*Your objective*
Look below for the line with "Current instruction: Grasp"; begin the copy there and stop after the line with "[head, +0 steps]", keeping the text exact and the pictures out.

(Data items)
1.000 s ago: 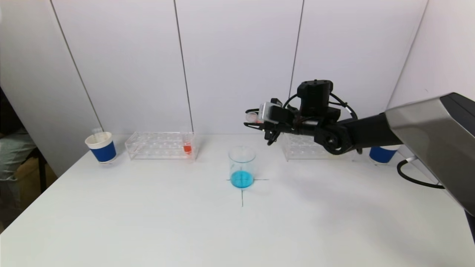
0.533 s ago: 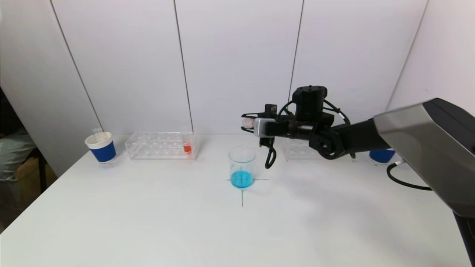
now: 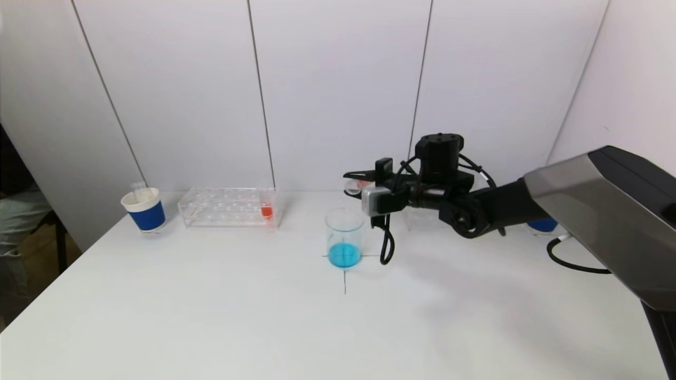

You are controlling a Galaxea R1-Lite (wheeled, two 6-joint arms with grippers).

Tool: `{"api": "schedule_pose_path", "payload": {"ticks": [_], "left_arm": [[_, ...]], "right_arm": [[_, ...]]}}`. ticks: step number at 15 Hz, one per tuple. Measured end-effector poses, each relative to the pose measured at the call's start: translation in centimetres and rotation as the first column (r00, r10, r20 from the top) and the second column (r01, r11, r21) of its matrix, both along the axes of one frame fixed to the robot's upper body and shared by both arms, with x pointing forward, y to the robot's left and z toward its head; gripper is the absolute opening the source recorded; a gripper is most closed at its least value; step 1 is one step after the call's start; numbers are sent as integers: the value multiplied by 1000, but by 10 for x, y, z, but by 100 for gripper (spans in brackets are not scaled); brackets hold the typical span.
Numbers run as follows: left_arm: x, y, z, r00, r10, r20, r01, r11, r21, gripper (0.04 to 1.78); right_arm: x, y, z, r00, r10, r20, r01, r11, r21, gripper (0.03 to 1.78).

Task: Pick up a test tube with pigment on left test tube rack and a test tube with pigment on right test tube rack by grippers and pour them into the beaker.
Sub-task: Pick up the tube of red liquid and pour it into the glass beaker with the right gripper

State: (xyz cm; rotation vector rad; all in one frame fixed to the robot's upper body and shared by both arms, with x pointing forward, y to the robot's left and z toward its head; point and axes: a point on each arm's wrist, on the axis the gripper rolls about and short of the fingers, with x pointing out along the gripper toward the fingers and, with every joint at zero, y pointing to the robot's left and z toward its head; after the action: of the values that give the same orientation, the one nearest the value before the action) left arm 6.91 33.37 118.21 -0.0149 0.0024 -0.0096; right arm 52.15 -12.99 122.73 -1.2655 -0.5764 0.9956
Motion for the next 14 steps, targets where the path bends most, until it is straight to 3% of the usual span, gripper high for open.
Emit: {"api": "schedule_pose_path", "payload": {"ticks": [3,14], "left_arm": [[0,0,0,1000,0,0,0,1000,0,176],[0,0,0,1000,0,0,0,1000,0,176]], "right_arm": [[0,-1,-1,999,6,47,-4,999,-32,52],[-3,3,0,997,14,75,-10,999,-45,52]]}}
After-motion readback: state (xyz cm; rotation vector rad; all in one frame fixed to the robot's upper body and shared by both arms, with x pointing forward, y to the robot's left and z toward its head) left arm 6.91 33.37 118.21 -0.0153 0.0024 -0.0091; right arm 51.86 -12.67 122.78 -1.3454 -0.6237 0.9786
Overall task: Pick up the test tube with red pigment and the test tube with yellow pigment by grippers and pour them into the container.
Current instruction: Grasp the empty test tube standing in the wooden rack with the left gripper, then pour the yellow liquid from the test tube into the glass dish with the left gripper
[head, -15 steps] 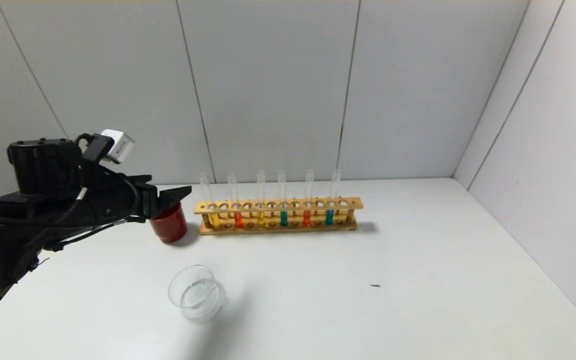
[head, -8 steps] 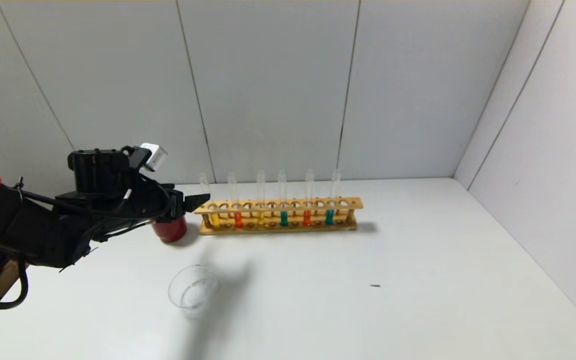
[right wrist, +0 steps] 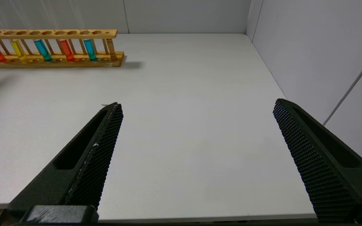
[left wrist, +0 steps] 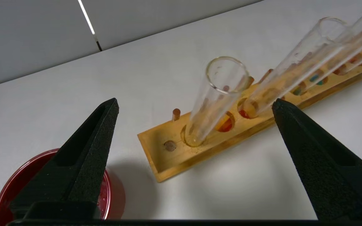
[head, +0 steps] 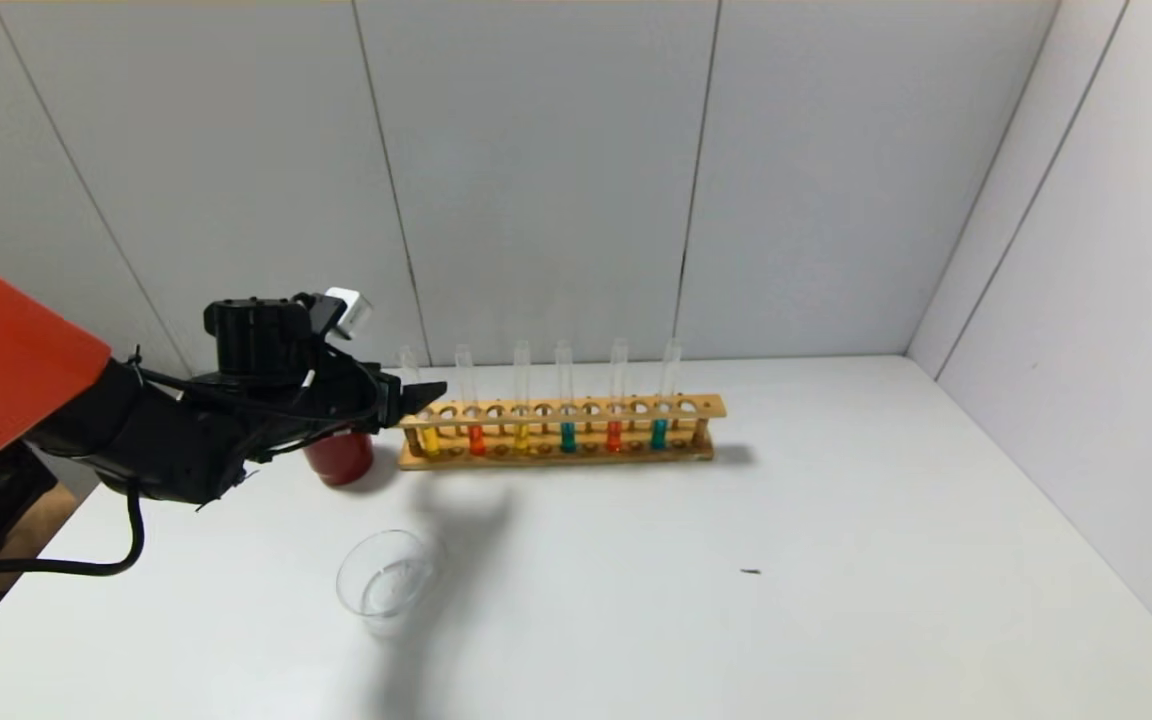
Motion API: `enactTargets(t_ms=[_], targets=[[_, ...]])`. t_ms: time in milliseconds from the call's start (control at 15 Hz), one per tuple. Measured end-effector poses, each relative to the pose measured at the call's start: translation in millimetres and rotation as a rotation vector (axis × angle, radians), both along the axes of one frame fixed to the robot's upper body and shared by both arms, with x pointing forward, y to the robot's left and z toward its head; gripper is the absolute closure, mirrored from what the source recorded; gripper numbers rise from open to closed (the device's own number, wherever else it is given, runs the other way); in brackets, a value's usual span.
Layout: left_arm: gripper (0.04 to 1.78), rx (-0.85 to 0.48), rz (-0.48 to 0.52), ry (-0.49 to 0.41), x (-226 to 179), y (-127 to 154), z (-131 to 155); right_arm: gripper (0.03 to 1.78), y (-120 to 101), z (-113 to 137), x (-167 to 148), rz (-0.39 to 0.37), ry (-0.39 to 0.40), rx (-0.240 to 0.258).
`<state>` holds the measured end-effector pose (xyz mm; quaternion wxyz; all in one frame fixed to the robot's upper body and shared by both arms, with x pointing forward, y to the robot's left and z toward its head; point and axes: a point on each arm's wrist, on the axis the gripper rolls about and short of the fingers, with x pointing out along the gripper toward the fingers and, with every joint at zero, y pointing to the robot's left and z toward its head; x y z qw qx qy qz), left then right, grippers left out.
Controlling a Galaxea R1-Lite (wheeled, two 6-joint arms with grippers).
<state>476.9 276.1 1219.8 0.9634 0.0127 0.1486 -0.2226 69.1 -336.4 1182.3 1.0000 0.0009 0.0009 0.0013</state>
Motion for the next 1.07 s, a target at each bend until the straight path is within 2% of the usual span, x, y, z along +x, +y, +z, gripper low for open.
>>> enactTargets(t_ms=[267,400,600,867,933,1067], targets=[[0.13,0.010,0.027,-0.002,14.8,-2.0,-9.1,0.06,0.0,0.0,0.0,0.000,0.000,0.000],[0.26,0.010,0.028,-0.003,17.4,-2.2,-10.8,0.06,0.0,0.0,0.0,0.000,0.000,0.000],[0.64,0.008,0.025,-0.012,19.1,-3.8,-8.7,0.06,0.0,0.0,0.0,0.000,0.000,0.000],[1.34,0.009,0.014,-0.026,17.9,-8.1,-3.4,0.06,0.0,0.0,0.0,0.000,0.000,0.000],[1.47,0.008,0.012,-0.027,17.7,-8.6,-2.0,0.06,0.0,0.0,0.0,0.000,0.000,0.000],[1.50,0.008,0.010,-0.033,17.3,-9.3,0.3,0.06,0.0,0.0,0.0,0.000,0.000,0.000]])
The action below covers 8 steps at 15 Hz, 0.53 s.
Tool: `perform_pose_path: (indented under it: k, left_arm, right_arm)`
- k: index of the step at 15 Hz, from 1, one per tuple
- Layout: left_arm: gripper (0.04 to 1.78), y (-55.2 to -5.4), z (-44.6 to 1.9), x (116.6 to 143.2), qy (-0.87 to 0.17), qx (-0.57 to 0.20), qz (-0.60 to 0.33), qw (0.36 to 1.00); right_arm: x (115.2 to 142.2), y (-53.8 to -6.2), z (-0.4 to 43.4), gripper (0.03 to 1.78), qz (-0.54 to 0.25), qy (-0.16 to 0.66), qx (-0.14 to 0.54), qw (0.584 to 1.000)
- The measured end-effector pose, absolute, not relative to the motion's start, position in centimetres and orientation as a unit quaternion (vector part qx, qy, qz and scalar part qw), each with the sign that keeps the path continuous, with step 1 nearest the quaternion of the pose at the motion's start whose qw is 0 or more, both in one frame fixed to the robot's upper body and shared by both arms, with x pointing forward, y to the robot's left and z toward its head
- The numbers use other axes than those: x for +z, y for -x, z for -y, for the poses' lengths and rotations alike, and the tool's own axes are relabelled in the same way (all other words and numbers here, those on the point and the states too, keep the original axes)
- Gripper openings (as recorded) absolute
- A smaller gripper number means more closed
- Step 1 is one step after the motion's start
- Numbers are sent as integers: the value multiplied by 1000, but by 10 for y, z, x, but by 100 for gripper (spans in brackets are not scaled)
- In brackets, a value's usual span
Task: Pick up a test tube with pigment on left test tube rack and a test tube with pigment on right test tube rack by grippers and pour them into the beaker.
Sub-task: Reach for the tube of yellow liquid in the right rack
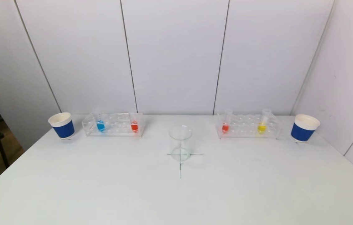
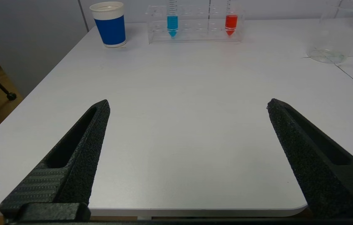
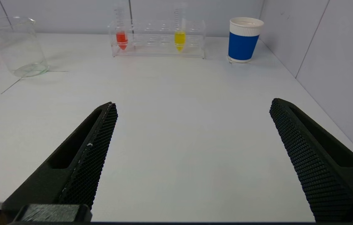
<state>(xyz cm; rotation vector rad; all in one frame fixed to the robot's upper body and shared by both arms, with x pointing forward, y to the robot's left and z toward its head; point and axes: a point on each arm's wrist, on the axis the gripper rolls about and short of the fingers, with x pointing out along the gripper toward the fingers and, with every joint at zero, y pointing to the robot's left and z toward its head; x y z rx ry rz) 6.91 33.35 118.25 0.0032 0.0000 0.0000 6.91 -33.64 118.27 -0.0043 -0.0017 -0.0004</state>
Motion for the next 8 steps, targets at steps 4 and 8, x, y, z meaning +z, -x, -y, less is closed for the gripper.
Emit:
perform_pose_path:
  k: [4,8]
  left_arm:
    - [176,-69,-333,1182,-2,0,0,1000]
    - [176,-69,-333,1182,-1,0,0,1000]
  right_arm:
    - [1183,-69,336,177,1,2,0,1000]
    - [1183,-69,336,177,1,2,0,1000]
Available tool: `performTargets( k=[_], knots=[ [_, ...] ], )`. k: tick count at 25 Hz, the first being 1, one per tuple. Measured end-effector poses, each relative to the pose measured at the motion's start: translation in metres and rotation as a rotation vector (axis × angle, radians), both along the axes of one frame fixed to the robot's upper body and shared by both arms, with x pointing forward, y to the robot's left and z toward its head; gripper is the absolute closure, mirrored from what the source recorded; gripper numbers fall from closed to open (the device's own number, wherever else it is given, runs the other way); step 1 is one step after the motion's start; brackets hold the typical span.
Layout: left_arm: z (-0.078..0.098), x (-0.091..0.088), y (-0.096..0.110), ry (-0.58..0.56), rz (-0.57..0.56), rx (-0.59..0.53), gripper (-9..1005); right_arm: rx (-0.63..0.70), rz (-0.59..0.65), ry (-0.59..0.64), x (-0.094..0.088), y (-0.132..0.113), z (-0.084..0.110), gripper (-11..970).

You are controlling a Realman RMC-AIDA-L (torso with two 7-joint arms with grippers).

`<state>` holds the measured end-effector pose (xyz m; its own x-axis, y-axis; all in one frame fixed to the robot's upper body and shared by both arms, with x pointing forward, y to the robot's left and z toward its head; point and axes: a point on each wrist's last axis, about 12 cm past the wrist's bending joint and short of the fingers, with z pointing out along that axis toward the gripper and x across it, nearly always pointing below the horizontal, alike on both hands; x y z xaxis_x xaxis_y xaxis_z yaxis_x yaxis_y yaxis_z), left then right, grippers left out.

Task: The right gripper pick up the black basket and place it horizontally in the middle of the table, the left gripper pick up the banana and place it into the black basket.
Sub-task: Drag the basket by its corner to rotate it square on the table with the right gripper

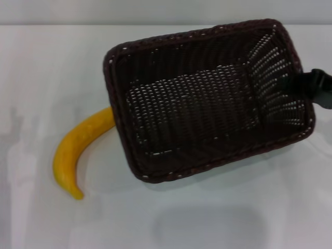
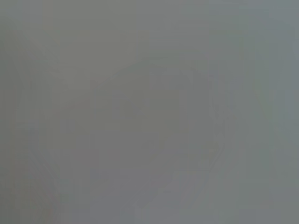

*Response area*
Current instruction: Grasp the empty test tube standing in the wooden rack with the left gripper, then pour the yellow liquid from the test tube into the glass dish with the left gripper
[head, -15 steps] 
[head, -8 steps] 
[right wrist, +0 steps] 
[left wrist, +0 steps] 
[head, +0 steps] 

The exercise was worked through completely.